123
Média indépendant à but non lucratif, en accès libre, sans pub, financé par les dons de ses lectrices et lecteurs

En brefTransports

26 % des sols bétonnés par la France l’ont été pour construire des routes, parkings...

Une étude a analysé les politiques de mobilités non pas sous l’angle de la décarbonation, mais sous celui de la préservation et de la restauration des sols.

Mercredi 4 mars, l’Institut de la transition foncière publie une note sur l’emprise foncière des transports. Constatant que construire des routes et autres infrastructures de transport artificialise les sols, cette étude entend analyser les politiques de mobilités non pas sous l’angle de la décarbonation, mais sous celui de la préservation et de la restauration des sols.

En France, les infrastructures liées aux transports couvrent 3 % du territoire français, et constituent 26 % des sols artificialisés. Malgré les objectifs de réduction d’artificialisation des sols mobilisé dans la politique relative au zéro artificialisation nette des sols (ZAN), cette tendance est encore à la hausse : « la construction de nouvelles routes continue de consommer des espaces naturels, agricoles et forestiers », souligne l’Institut de la transition foncière qui précise qu’entre 2011 et 2021, près de 16 000 hectares ont été artificialisés pour construire des infrastructures routières.

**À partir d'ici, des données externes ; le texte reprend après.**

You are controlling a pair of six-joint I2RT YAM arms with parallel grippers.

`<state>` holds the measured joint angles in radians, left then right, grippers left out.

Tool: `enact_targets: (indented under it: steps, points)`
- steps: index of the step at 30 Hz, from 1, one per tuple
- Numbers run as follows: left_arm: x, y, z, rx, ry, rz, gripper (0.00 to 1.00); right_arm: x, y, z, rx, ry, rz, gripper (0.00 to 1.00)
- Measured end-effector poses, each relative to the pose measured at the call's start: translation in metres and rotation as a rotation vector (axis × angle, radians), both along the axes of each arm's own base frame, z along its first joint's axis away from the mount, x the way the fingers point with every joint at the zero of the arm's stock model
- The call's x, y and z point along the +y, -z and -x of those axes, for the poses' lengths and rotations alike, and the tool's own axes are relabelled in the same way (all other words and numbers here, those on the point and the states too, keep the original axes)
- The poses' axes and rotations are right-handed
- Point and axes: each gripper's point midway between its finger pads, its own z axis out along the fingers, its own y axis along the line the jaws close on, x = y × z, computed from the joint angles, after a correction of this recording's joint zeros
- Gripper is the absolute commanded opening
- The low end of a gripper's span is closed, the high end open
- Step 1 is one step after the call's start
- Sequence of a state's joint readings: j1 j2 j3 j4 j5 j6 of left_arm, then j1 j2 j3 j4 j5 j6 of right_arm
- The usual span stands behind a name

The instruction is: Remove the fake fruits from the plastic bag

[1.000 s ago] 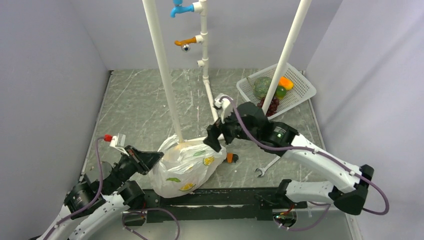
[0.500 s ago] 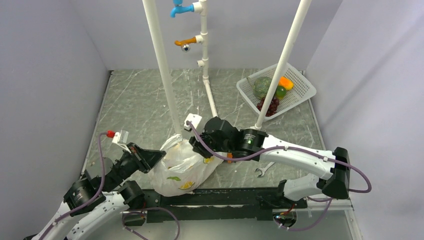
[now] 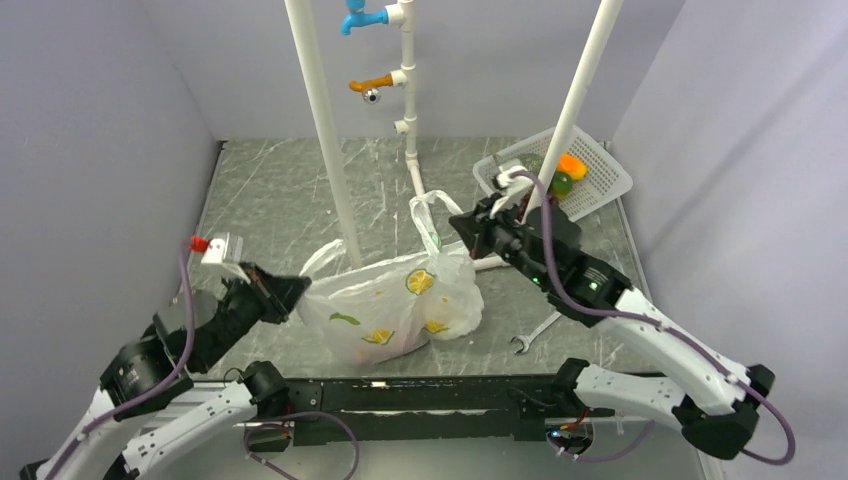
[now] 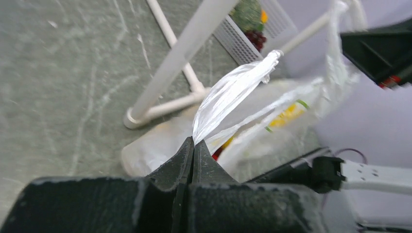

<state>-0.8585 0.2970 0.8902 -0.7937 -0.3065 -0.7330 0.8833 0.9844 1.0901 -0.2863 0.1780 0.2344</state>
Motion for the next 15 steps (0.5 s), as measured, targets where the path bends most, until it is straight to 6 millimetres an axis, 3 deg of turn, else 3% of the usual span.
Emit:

Des « gisements fonciers majeurs »

Selon les calculs de l’institut, les petits aérodromes civils et privés de France occupent aujourd’hui plus de 14 000 ha, tandis que les parkings peuvent représenter jusqu’à 35 % du foncier des zones d’activité économique.

« Parallèlement, délaissés routiers, parkings surdimensionnés et plateformes aériennes sous-utilisées représentent des gisements fonciers majeurs », relève l’institut qui estime que renaturer seulement 1 % par an des surfaces revêtues permettrait de libérer les sols d’environ 140 000 ha en dix ans.

Faire évoluer les systèmes de mobilités en réallouant une partie des infrastructures existantes aux transports en commun, et limiter, voire abandonner certains projets sont cités parmi les pistes de solutions immédiates pour davantage de sobriété foncière.